TASK REQUIREMENTS: Report only how many lines in the material contain "about".

THE INPUT:

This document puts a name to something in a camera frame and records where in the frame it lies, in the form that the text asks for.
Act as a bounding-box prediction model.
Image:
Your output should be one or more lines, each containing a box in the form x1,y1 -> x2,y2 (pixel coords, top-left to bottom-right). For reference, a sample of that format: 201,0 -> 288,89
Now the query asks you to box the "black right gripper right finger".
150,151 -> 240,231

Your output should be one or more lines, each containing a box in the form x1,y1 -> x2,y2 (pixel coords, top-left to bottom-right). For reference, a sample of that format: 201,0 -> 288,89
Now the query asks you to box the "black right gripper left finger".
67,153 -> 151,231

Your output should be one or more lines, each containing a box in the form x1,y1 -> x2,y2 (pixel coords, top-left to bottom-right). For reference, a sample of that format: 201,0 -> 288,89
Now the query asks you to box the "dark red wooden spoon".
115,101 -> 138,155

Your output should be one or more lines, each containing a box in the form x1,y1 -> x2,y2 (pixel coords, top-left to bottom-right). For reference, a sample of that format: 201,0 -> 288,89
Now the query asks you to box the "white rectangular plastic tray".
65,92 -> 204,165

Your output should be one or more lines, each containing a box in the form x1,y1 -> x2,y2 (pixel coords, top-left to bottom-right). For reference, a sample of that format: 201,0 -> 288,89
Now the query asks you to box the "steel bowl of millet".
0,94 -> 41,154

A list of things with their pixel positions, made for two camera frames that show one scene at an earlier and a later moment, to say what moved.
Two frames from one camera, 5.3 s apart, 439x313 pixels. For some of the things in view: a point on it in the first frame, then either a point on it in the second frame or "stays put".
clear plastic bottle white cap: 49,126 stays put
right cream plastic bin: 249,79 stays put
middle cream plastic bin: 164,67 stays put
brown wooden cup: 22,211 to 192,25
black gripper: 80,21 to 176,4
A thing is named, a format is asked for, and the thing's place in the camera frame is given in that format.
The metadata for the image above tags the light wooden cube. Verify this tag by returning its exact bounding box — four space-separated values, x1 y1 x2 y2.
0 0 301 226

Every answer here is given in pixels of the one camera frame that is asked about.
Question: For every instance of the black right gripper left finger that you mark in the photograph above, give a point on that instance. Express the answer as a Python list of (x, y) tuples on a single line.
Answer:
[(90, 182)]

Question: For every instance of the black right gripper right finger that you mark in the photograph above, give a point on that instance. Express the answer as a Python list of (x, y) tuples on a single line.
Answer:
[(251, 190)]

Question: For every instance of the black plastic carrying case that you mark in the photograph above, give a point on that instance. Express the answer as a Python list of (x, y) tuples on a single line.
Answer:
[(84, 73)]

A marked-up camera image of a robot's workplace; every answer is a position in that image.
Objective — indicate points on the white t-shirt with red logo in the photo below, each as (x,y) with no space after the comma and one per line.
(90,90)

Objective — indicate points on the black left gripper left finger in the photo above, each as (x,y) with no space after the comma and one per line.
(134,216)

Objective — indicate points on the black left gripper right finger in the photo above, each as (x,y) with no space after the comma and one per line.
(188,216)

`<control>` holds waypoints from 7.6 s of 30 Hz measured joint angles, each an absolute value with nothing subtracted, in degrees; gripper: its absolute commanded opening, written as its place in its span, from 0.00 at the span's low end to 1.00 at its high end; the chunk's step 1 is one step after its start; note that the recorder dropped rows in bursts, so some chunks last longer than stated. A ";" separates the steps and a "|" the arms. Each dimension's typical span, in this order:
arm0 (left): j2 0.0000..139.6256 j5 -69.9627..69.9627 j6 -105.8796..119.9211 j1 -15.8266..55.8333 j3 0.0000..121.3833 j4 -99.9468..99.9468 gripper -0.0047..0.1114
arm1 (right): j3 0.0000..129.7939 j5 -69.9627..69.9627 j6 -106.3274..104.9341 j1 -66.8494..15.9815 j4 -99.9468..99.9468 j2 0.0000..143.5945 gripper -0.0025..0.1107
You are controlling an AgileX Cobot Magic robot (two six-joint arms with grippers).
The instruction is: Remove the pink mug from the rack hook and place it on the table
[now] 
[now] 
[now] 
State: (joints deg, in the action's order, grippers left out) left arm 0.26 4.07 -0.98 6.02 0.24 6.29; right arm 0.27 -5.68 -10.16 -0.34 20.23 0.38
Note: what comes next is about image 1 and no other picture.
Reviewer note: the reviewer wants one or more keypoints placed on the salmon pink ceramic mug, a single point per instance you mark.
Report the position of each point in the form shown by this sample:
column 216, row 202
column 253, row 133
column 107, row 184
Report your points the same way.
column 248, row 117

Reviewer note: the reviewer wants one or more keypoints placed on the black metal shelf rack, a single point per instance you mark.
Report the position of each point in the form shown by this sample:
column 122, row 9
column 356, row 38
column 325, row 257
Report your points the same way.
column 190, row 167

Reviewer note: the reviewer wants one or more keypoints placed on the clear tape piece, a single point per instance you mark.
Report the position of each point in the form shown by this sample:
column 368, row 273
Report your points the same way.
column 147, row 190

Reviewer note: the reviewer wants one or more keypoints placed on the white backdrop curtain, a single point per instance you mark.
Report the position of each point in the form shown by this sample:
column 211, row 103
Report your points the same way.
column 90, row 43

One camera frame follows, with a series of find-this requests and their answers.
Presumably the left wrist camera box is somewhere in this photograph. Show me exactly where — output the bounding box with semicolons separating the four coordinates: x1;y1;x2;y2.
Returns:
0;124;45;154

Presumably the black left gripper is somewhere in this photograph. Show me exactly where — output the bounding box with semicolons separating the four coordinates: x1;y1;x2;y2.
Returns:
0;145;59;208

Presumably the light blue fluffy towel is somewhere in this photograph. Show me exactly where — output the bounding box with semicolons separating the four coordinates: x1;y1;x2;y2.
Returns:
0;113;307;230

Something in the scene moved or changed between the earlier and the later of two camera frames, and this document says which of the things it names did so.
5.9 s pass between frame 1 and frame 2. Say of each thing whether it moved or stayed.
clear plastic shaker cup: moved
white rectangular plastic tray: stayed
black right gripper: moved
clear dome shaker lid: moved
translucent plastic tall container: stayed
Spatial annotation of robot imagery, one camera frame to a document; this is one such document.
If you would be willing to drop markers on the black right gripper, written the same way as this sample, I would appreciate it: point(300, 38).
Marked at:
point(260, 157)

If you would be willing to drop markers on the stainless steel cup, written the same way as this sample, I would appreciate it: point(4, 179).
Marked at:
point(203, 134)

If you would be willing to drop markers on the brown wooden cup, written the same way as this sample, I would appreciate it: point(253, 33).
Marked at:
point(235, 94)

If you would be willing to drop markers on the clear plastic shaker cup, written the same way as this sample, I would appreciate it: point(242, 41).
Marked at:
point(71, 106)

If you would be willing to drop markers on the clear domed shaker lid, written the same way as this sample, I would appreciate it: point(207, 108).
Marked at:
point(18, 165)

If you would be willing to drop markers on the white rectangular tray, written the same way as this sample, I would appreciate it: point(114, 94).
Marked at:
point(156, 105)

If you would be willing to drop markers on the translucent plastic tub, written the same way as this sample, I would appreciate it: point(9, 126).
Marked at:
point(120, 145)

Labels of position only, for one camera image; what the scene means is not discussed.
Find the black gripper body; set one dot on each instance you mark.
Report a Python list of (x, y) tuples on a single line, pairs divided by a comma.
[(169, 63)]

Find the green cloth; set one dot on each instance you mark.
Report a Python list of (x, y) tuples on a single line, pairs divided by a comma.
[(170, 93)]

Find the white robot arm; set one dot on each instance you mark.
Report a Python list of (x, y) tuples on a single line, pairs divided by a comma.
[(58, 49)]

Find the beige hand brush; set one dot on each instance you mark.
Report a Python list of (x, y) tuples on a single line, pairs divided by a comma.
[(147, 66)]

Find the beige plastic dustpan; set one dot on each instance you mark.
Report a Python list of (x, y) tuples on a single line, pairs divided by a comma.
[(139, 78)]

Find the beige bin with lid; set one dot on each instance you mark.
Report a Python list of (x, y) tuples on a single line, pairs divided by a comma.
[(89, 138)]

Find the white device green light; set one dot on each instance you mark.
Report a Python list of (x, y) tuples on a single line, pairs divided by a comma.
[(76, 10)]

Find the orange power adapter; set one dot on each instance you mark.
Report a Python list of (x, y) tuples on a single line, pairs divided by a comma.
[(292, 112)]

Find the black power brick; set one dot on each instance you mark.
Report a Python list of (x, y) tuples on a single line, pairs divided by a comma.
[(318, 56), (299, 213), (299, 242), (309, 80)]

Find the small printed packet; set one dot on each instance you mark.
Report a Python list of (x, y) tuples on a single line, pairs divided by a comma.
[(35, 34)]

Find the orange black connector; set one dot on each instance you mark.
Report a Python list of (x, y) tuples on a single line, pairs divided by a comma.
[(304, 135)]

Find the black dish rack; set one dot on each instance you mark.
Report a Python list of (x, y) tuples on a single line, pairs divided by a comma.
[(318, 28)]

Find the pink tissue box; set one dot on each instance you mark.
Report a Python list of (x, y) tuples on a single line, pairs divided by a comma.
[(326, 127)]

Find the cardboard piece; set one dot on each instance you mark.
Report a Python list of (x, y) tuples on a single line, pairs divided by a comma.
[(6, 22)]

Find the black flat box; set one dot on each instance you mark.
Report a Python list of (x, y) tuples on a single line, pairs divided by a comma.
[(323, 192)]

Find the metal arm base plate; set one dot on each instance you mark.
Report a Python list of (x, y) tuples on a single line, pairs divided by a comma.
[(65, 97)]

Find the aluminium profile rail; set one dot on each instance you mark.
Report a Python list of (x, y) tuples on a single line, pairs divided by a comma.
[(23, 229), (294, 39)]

WRITTEN REPLY: 2